Osmanlı Devleti'nin son dönemleri, birçok sosyal ve iktisadi alanda olduğu gibi bankacılık alanında da Türkiye'ye temel oluşturmuştur. Cumhuriyetin ilanı ve sonrasıyla gelişmeye başlayan bankacılık sektörü, İkinci Dünya Savaşı'ndan sonra Türkiye'de özel sektörün desteklenmesiyle birlikte hızla yayılma fırsatı yakalamıştır.

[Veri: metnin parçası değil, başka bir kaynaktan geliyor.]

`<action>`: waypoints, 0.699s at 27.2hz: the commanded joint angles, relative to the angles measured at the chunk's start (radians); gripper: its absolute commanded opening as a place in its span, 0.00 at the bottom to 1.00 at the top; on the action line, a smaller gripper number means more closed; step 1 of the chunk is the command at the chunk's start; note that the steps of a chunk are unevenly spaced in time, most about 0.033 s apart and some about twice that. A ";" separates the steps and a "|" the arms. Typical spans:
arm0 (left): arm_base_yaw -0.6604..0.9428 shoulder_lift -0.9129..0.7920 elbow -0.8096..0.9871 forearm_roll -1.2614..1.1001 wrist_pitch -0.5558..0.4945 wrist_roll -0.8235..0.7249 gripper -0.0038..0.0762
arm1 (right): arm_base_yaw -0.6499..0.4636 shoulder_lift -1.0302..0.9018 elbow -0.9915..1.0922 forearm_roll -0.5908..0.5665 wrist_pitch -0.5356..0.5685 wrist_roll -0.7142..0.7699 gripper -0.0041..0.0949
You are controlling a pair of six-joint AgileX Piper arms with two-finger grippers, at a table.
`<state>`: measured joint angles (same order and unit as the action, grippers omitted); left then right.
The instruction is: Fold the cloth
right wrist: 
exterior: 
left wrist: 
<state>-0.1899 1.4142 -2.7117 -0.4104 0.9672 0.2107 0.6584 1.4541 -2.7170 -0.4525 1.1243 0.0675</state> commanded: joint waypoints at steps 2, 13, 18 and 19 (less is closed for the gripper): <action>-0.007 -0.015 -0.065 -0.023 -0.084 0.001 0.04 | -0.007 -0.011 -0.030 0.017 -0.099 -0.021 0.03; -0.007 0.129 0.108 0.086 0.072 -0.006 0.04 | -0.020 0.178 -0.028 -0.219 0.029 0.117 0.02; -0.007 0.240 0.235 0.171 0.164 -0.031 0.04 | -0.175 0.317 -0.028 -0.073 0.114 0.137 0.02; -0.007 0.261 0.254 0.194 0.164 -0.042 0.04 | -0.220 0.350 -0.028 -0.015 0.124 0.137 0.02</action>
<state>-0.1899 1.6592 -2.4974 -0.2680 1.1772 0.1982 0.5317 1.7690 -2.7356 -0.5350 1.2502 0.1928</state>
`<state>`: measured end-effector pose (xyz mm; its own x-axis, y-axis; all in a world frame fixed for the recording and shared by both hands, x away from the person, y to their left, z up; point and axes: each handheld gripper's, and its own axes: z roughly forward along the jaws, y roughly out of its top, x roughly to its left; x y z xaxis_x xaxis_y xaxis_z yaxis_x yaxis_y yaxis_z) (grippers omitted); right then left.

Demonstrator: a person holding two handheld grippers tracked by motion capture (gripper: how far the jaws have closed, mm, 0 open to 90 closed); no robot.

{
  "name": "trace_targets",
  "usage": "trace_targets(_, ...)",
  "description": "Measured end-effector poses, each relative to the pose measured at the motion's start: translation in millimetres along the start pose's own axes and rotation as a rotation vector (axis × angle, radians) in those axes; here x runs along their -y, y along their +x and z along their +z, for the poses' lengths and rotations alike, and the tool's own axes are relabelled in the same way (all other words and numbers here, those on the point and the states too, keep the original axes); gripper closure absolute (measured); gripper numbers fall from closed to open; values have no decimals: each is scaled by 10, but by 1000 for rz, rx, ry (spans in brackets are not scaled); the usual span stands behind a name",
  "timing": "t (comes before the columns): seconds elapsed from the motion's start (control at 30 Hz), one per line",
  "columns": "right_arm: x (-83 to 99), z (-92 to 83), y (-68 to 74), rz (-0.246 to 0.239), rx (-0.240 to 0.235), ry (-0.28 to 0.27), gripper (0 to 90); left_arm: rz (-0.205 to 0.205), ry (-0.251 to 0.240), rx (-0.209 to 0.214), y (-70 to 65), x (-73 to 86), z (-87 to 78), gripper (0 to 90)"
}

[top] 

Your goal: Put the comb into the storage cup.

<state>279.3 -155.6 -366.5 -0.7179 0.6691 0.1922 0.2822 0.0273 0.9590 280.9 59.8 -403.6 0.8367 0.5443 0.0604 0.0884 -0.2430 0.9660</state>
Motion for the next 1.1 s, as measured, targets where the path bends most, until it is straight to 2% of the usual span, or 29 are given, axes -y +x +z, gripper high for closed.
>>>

Osmanlı Dönemi Bankacılığı

Osmanlı Devleti'nin ayakta kalmaya çalıştığı dönemlerde yerli bankacılık sektörünün ilk adımları atılmıştır. Osmanlı'nın Avrupa ülkelerinde yaşanan kadar sanayileşme ve gelişme yaşamaması, bankacılıkta da Osmanlı'yı Avrupa'nın gerisinde bırakmıştır. Devlet tarafından herhangi bir teşvik de olmadığı için, ilk bankanın kuruluşu 1847'leri bulmuştur. Bundan önce yalnızca sarraflar ve bankerler tarafından yürütülen bankacılık işlemleri, yavaş yavaş bankalara devredilme aşamasına girmiştir. Bu bağlamda açılan ilk banka olan İstanbul Bankası, Osmanlı parası olan "kayme"nin değer kaybını önlemek amacıyla 1847'den 1852'ye kadar faaliyet göstermiştir. Yaptığı bazı işlemler ve piyasada oluşturduğu spekülasyonlar kapanmasına sebep olmuştur.

Bu bankanın ardından İngiliz sermayesiyle kurulan Osmanlı Bankası, Osmanlı hükümeti ile yabancı sermayeler arasındaki sorunları çözme amacını taşımaktadır. Bu bankanın en önemli özelliği, para basma yetkisine sahip olmasıdır. Bunun yanında bankanın sahip olduğu diğer yetkiler ise devletin dış borçlarını ödeme, parasını tutma ve bütçesini belirlemedir. Ulusal bankacılık akımının ortaya çıkmasıyla, banka sayısı artış göstermiştir. Bu akımın ürünü olarak 1888 yılında kurulan Ziraat Bankası, Türk bankacılığının en önemli bankası olup, günümüzde de önemini korumaktadır. Osmanlı'nın son döneminde kurulan çok sayıda banka iflas ve tasfiyeler nedeniyle uzun soluklu olamamış, bunların yalnızca 18 tanesi Cumhuriyet dönemini görebilmiştir.

Cumhuriyet Dönemi Bankacılığı

Cumhuriyet'in kurulması, birçok alana olduğu gibi bankacılık sektörüne de çeşitli yenilikler getirmiştir. Sanayi ve ticaret alanlarıyla ekonomik kalkınmayı hedefleyen Türkiye Cumhuriyeti, ulusal bankacılığı geliştirmiş; Türkiye İş Bankası, Türkiye Sanayi ve Maadin Bankası gibi bankaların kurulmasında rol önemli oynamıştır.

1930'larda başlayan ekonomik buhran tüm dünyada olduğu gibi Türkiye'de de etkisini göstermiş, bankacılık da en büyük darbeyi alan sektörlerden biri olmuştur. Ülkedeki banka ve şube sayısında düşüşler yaşanmıştır. Buna önlem olarak "devletçilik" ilkesi benimsenmiş ve bu politika doğrultusunda Etibank, Halk Bankası, Sümerbank gibi bankalar kurulmuştur. Bunun ardından Türkiye, dahil olmadığı İkinci Dünya Savaşı'ndan etkilenmiş ve devletçilik ilkesinden vazgeçip özel sektörü destekleme kararı almıştır.

Osmanlı Devleti'nin son dönemlerinden Türkiye Cumhuriyeti'nin 30'lu yaşlarına kadar süren Türk bankacılığı, ilerleyen yıllarda izlenen çeşitli politikalarla gelişmiş ve bugünkü halini almıştır.